September 5, 2016 Stephanie Skaff

 

For three years I’ve been driving my taxi and I do a damn fine job. My cab’s clean. Tuned up. I don’t mix in other people’s business. Just tell me where you’re going and I’ll get you there. If I wanted to, though, I could show off my instincts. I can tell a devil from an angel. I can tell a cheater from a queer and I can tell whether their wives know.

When opera man and his pudgy wife got out of my taxi without even a nod in my direction, tossing bills at me like I didn’t have eyes to look into, I couldn’t help myself but back into their kneecaps with my fender. I couldn’t help but do it again when I heard her scream, “My legs!”

I’d say it happened faster than I could stop myself but that wouldn’t be the truth. I knew what I was doing and I enjoyed it. It felt right. I liked hearing her scream, feeling people banging on the car like they could stop me.

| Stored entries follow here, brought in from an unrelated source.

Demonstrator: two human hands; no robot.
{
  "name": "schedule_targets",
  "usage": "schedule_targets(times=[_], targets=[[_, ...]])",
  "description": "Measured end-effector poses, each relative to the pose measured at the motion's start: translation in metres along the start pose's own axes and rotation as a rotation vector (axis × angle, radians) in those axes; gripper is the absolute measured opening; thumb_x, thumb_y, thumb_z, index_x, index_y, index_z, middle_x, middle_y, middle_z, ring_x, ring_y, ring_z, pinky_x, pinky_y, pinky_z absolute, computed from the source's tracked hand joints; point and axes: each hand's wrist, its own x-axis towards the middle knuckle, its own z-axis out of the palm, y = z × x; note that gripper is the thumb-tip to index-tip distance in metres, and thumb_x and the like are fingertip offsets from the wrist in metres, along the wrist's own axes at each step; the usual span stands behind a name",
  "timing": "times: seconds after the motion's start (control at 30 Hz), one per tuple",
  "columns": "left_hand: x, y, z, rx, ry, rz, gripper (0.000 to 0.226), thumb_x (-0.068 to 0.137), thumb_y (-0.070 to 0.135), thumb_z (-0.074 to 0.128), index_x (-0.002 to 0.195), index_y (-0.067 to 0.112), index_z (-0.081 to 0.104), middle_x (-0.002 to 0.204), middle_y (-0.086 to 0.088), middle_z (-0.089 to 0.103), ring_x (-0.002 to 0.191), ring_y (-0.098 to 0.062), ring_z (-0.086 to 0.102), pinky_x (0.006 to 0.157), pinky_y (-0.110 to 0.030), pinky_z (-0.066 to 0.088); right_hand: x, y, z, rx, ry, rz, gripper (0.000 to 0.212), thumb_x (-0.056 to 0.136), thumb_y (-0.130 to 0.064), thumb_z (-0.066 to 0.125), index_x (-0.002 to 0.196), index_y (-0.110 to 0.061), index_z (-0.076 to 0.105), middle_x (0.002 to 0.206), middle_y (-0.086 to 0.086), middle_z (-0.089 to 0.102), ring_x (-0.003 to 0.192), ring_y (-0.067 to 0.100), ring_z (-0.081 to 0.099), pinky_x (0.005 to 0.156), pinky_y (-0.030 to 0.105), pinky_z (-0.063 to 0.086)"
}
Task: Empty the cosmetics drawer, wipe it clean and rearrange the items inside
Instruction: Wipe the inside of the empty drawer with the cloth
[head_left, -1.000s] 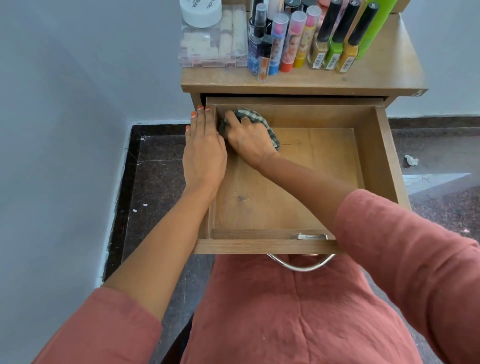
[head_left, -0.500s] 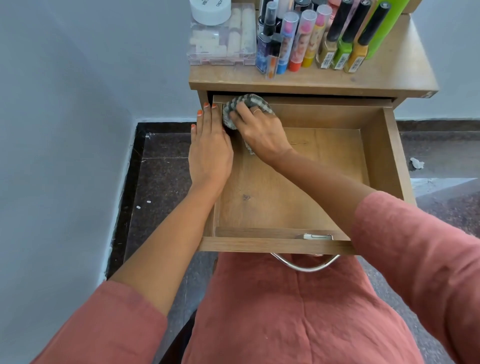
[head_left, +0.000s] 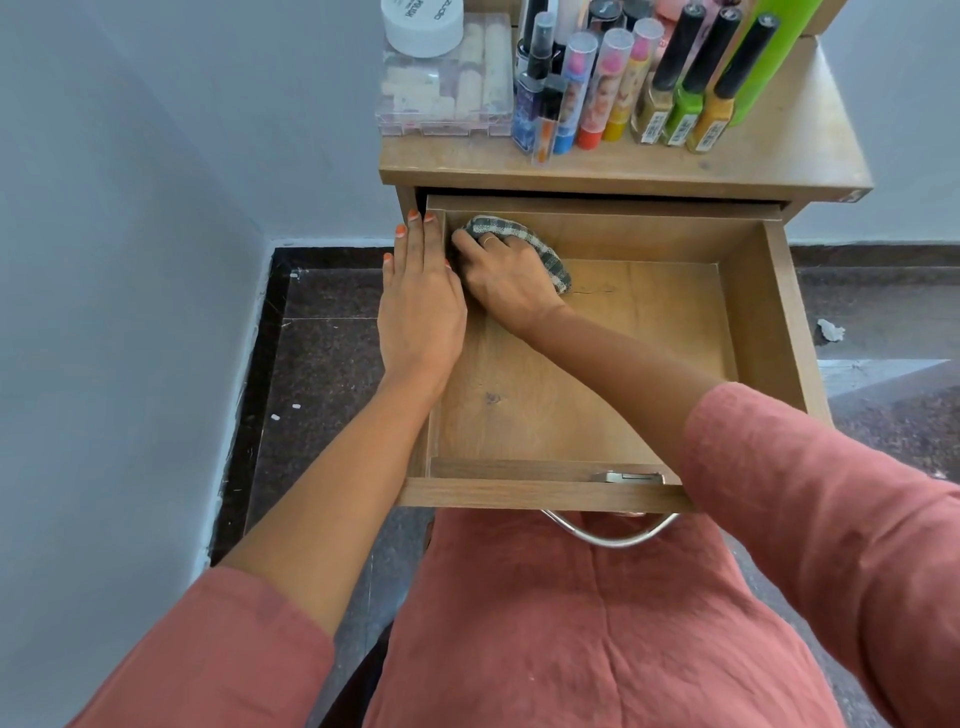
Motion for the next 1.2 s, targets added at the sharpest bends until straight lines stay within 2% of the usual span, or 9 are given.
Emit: schedule_targets(times=[0.07, 0.2, 0.33, 0.5, 0.6, 0.7, 0.87, 1.07, 1.2], targets=[[0.0, 0.0, 0.0, 0.005, 0.001, 0.004, 0.048, 0.1, 0.014, 0.022, 0.147, 0.01, 0.013, 0.156, -0.008, 0.011, 0.145, -0.019, 0.008, 0.118, -0.033, 0.007, -0.002, 0.001, -0.002, 0.018, 0.012, 0.017, 0.005, 0.065, -0.02, 0.075, 0.069, -0.017, 0.072, 0.088, -0.005, 0.07, 0.056, 0.009, 0.062, 0.042, 0.022, 0.044], [0.0, -0.001, -0.002, 0.009, 0.004, 0.007, 0.048, 0.1, 0.015, 0.024, 0.147, 0.01, 0.012, 0.156, -0.008, 0.011, 0.145, -0.019, 0.007, 0.118, -0.032, 0.006, -0.002, 0.008, -0.007, 0.055, 0.119, 0.086, 0.018, 0.076, -0.014, 0.053, 0.07, -0.016, 0.07, 0.084, -0.002, 0.069, 0.056, 0.009, 0.062, 0.039, 0.022, 0.045], [-0.001, 0.0, -0.001, 0.017, 0.004, 0.012, 0.048, 0.1, 0.015, 0.024, 0.146, 0.009, 0.013, 0.156, -0.009, 0.011, 0.145, -0.019, 0.008, 0.118, -0.032, 0.007, -0.002, 0.012, -0.011, 0.051, 0.158, 0.071, 0.019, 0.077, -0.011, 0.051, 0.076, -0.016, 0.069, 0.084, -0.002, 0.068, 0.058, 0.01, 0.063, 0.038, 0.022, 0.044], [0.0, -0.001, -0.002, 0.033, 0.004, 0.012, 0.048, 0.1, 0.015, 0.022, 0.146, 0.009, 0.013, 0.156, -0.008, 0.011, 0.145, -0.019, 0.007, 0.118, -0.033, 0.007, -0.007, 0.013, -0.019, 0.01, 0.06, 0.095, 0.028, 0.078, -0.01, 0.042, 0.083, -0.019, 0.068, 0.089, -0.004, 0.069, 0.064, 0.009, 0.064, 0.034, 0.02, 0.042], [-0.001, -0.001, -0.002, 0.03, 0.007, 0.01, 0.047, 0.1, 0.014, 0.022, 0.146, 0.008, 0.014, 0.156, -0.009, 0.012, 0.145, -0.019, 0.008, 0.118, -0.032, 0.006, -0.022, 0.026, -0.021, 0.005, -0.013, 0.118, 0.021, 0.071, -0.013, 0.059, 0.091, -0.018, 0.065, 0.096, -0.001, 0.068, 0.069, 0.012, 0.065, 0.035, 0.022, 0.045], [-0.001, -0.001, -0.001, 0.016, 0.002, 0.01, 0.047, 0.1, 0.013, 0.021, 0.146, 0.007, 0.014, 0.156, -0.009, 0.011, 0.145, -0.019, 0.008, 0.118, -0.032, 0.005, -0.051, 0.052, -0.028, -0.001, -0.044, 0.188, 0.036, 0.061, -0.013, 0.075, 0.094, -0.012, 0.061, 0.099, 0.007, 0.066, 0.071, 0.02, 0.067, 0.034, 0.027, 0.046], [-0.002, -0.001, 0.0, 0.0, 0.005, 0.008, 0.047, 0.1, 0.012, 0.02, 0.146, 0.008, 0.013, 0.156, -0.008, 0.011, 0.145, -0.018, 0.007, 0.118, -0.031, 0.005, -0.1, 0.096, -0.038, -0.001, -0.141, 0.42, 0.022, 0.079, -0.012, 0.041, 0.094, -0.005, 0.055, 0.097, 0.023, 0.06, 0.076, 0.039, 0.064, 0.036, 0.036, 0.045], [-0.001, 0.0, 0.001, -0.01, 0.008, 0.004, 0.047, 0.1, 0.011, 0.02, 0.146, 0.008, 0.014, 0.156, -0.008, 0.011, 0.145, -0.018, 0.007, 0.118, -0.03, 0.006, -0.106, 0.1, -0.04, 0.051, -0.278, 0.648, 0.024, 0.086, 0.003, 0.045, 0.109, 0.0, 0.051, 0.12, 0.027, 0.046, 0.1, 0.045, 0.051, 0.054, 0.039, 0.037], [-0.001, 0.0, 0.001, -0.009, 0.003, 0.003, 0.047, 0.1, 0.013, 0.019, 0.147, 0.008, 0.013, 0.156, -0.008, 0.01, 0.145, -0.018, 0.006, 0.118, -0.03, 0.006, -0.091, 0.088, -0.039, 0.083, -0.221, 0.61, 0.019, 0.084, 0.004, 0.049, 0.102, 0.001, 0.054, 0.112, 0.028, 0.051, 0.094, 0.046, 0.055, 0.049, 0.037, 0.04]])
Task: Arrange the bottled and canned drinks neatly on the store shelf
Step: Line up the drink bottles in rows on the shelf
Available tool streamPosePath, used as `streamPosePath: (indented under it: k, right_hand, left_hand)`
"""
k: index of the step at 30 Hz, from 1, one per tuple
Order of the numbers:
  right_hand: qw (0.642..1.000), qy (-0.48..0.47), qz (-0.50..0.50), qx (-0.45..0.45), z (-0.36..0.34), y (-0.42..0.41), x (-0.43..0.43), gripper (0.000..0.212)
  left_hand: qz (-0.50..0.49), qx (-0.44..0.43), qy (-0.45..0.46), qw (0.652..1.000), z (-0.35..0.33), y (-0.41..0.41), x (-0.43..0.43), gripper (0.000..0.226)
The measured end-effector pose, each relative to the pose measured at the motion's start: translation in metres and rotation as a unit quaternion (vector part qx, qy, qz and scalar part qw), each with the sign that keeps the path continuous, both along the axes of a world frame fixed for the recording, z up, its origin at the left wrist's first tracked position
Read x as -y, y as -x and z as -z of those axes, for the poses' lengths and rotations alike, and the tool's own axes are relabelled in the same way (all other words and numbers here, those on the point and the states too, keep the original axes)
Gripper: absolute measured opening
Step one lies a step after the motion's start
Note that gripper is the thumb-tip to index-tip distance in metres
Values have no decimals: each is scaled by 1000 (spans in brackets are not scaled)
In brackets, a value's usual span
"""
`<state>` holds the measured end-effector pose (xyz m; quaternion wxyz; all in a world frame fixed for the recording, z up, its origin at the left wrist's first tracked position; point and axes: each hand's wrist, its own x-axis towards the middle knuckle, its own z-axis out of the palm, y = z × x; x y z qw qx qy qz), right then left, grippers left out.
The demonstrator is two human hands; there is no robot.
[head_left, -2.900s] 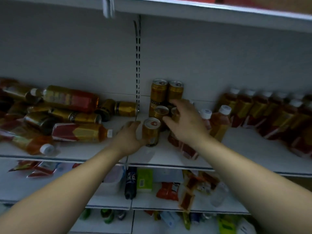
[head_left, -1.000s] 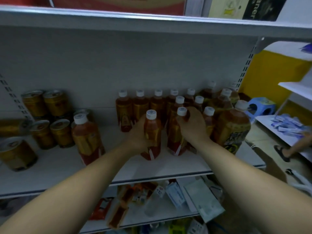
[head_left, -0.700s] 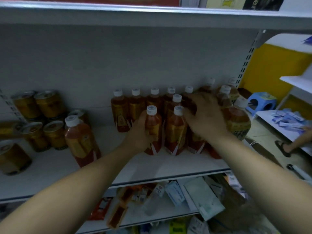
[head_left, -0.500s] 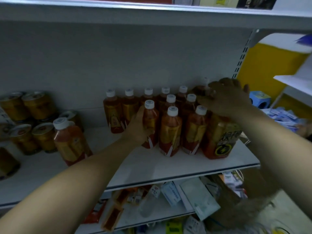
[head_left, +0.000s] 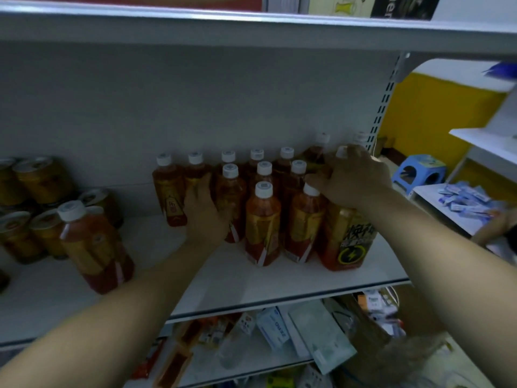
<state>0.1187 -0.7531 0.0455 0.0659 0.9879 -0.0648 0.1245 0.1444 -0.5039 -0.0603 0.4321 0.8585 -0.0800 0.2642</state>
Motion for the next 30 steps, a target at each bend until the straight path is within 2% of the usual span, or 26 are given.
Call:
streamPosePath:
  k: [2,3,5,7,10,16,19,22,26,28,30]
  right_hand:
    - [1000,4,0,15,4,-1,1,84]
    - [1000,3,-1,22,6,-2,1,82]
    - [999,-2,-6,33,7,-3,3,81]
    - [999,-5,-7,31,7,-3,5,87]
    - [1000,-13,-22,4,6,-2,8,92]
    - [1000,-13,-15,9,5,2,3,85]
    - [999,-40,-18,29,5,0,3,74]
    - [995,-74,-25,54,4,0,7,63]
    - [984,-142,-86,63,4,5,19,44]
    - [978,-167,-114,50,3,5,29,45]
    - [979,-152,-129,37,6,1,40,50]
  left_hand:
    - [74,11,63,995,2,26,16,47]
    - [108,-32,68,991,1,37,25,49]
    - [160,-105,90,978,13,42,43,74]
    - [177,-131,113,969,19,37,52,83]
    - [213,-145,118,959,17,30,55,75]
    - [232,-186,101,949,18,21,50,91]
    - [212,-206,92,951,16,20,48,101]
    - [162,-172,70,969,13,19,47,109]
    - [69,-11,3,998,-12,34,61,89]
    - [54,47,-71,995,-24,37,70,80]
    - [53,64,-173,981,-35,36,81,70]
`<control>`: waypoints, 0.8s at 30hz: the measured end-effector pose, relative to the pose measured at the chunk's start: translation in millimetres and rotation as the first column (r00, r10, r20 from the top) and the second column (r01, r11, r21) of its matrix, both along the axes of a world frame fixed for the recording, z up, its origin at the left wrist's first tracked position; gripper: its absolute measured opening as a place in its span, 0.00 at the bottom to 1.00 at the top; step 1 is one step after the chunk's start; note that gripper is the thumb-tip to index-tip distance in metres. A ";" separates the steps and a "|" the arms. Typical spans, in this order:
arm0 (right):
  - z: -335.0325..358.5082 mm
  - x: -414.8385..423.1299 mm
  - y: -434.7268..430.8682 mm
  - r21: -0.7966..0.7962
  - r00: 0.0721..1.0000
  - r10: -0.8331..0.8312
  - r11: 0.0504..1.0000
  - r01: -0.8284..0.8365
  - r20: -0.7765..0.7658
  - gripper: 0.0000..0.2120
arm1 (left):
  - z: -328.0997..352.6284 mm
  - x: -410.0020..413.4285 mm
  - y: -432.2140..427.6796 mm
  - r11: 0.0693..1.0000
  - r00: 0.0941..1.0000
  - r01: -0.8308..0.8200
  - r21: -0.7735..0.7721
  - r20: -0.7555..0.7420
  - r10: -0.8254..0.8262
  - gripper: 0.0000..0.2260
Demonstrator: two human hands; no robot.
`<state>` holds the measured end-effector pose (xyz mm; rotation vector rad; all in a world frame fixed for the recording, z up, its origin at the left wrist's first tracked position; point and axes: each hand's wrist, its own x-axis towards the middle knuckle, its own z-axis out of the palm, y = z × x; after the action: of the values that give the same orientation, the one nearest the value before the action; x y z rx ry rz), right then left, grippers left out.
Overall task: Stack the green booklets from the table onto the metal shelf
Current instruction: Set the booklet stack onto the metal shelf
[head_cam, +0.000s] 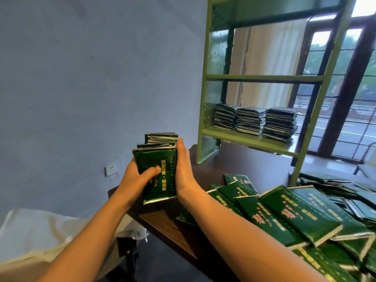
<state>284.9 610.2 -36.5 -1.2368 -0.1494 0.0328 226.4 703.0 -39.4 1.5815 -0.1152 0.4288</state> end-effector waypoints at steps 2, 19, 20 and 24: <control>-9.3 1.8 2.0 -0.005 1.000 0.013 1.000 -0.013 -0.020 0.52 | -7.7 3.8 -0.8 0.998 1.000 0.023 -0.052 -0.018 -0.024 0.32; -20.7 -6.6 -7.2 -0.004 0.997 0.029 1.000 -0.029 0.072 0.22 | -30.1 7.1 2.0 0.995 0.995 0.100 -0.011 -0.019 -0.100 0.46; -19.8 -7.1 -8.0 -0.020 0.997 0.030 0.999 -0.029 0.073 0.18 | -30.6 6.0 3.7 0.994 0.994 0.110 0.011 -0.025 -0.110 0.46; -15.1 -8.2 -7.5 -0.034 0.999 0.027 0.999 -0.025 0.043 0.17 | -27.1 5.8 7.0 0.992 0.996 0.079 0.096 -0.049 -0.074 0.43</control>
<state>276.8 602.7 -51.6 -1.2699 -0.2029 0.0314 232.2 710.1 -66.5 1.6764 -0.1638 0.3315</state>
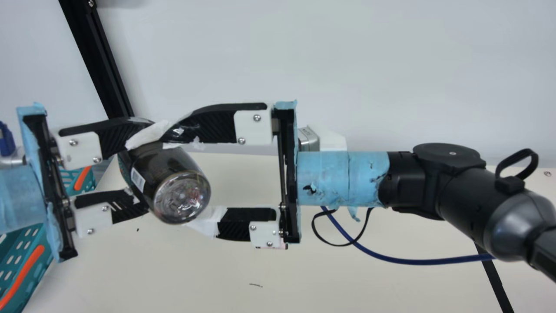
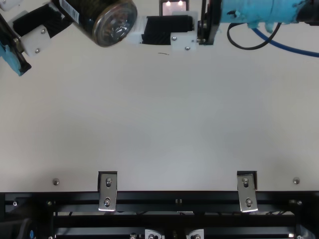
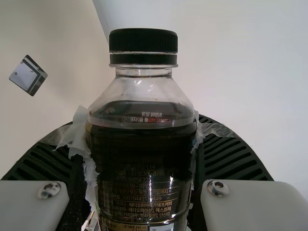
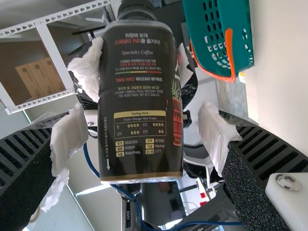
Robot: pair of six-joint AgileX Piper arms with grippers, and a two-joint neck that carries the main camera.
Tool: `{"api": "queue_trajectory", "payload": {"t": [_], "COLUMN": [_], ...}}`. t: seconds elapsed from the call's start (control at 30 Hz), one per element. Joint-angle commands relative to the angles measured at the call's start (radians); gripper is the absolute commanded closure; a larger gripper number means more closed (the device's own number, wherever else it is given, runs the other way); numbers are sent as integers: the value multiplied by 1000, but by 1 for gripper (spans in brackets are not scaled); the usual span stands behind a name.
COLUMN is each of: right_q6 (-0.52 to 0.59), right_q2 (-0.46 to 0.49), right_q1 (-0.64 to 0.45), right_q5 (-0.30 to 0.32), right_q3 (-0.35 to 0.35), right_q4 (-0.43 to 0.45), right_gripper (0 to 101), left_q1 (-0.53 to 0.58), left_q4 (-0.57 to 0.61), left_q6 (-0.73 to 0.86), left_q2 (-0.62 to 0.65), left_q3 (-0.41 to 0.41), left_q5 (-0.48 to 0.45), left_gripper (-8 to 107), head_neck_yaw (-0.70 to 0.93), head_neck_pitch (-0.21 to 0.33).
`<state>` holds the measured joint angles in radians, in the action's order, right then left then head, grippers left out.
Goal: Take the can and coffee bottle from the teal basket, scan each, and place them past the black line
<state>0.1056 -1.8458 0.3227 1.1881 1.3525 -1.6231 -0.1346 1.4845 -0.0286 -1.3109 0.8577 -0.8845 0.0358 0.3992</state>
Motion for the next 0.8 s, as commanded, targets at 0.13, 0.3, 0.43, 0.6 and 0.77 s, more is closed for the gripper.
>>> {"api": "queue_trajectory", "payload": {"t": [0.13, 0.3, 0.43, 0.6, 0.77], "right_q6": [-3, -5, -6, -6, -6], "right_q2": [-9, -15, -17, -17, -17], "right_q1": [20, 31, 31, 31, 31], "right_q5": [-2, -5, -7, -9, -10], "right_q3": [3, 9, 10, 10, 10], "right_q4": [-13, -15, -16, -16, -18], "right_gripper": [0, 0, 0, 101, 101], "left_q1": [0, 0, 0, 0, 0], "left_q4": [0, 0, 0, 0, 0], "left_q6": [0, 0, 0, 0, 0], "left_q2": [0, 0, 0, 0, 0], "left_q3": [0, 0, 0, 0, 0], "left_q5": [0, 0, 0, 0, 0], "left_gripper": [89, 89, 89, 89, 89], "head_neck_yaw": [-3, -3, -3, -3, -3], "head_neck_pitch": [33, 33, 33, 33, 33]}}
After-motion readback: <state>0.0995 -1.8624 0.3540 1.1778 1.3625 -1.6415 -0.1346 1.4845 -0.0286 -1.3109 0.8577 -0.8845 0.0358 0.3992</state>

There was a torn dress and some broken bones. I didn’t kill them. I was entitled to roll some Bull Durham after the fact. I can smoke and explain myself at the same time. Damned if that police officer didn’t whip the cigarette out of my hands, though, and cuff me before I had a moment to speak up.

Even an honest man gets pushed too far and it ain’t his fault or the fault of his mother. There’s always someone doing the pushing – they’re the ones to blame. I never should’ve looked around at the crowd when the cops pushed me into the black and white. Ladies holding their fat hands up to their mouths, Marshall Fields bags hitting their chests. Mothers shielding their kids’ eyes so they wouldn’t see my face. I wish I hadn’t looked because it makes me wonder if I am what everyone thinks I am.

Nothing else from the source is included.